You can lay a bet these days using a phone app as well as making a call, and on-line betting is all the rage. Let’s just disregard the fact that the crime statistics for offences committed within a betting shop have risen by 11%. And let’s not even bother touching on the mind altering effects that using fixed odds betting terminals is having on the behaviour of some gambling struck consumers. In the words of one William Hill employee,

‘”You get young people hanging around outside, standing in the doorways so your normal customers get quite intimidated. It’s just not nice that you come to work and feel on edge, not knowing what’s going to happen,” says Sandra Thompson, a betting shop manager at William Hill. Bookmakers are now more like “mini casinos” and fixed odds betting terminals are driving the change.

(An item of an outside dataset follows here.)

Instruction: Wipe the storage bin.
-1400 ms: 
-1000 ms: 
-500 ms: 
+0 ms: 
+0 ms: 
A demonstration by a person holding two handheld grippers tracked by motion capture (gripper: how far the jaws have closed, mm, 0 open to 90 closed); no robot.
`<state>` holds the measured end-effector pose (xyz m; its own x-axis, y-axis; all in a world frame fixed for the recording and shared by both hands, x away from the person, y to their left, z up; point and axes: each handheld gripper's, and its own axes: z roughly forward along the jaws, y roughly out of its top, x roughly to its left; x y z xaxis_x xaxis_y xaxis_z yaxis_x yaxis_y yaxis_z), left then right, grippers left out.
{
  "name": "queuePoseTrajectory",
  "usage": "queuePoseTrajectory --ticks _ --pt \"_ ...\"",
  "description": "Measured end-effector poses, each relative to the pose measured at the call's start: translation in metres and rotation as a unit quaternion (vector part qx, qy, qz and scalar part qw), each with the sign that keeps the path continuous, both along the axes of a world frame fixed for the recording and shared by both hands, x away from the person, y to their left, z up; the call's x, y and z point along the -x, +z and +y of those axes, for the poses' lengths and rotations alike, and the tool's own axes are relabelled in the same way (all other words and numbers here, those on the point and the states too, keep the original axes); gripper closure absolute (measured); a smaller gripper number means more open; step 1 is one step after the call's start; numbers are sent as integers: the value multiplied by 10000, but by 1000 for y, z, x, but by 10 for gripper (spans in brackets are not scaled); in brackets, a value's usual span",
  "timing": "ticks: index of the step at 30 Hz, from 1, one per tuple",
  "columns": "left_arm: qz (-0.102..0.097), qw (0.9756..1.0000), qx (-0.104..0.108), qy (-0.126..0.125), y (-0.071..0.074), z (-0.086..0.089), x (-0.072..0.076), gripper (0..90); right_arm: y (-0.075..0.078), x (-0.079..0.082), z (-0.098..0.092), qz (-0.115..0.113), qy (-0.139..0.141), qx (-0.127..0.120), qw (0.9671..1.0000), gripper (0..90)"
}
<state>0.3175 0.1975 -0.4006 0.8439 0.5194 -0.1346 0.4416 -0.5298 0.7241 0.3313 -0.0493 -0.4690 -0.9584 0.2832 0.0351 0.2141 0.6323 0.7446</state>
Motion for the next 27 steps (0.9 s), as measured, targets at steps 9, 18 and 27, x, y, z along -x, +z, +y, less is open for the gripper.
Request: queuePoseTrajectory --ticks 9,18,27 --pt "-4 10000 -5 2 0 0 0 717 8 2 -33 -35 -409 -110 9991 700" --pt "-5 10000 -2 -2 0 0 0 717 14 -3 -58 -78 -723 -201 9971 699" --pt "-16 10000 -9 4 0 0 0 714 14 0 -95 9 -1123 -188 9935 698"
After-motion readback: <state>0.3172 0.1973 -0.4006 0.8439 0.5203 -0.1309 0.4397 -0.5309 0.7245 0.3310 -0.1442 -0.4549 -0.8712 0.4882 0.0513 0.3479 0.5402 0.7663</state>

Each machine generates £918 of profit for William Hill each week, and net revenue is up 5%, according to its latest results.

When some punters lose they get angry. Thompson says she often works alone and regularly faces abusive customers who swear, spit, punch and kick the machines in a mixture of frustration and desperation after losing money (The Guardian, 11th may 2012, Simon Murphy). Which brings me to matters of policing, for in an impoverished community overrun by betting shops and gambling arcades, it is a given, that there will be a corresponding rise in crime. Perhaps London Mayor Boris Johnson has a solution? Apparently not, for the Mayor’s new budget proposed a £377 million cut in police activities, with community safety patrols slashed by £74 million and police pay and overtime down £212 million. Now to my mind that translates into unsafe working class streets but what would I know? Two fat ladies anyone?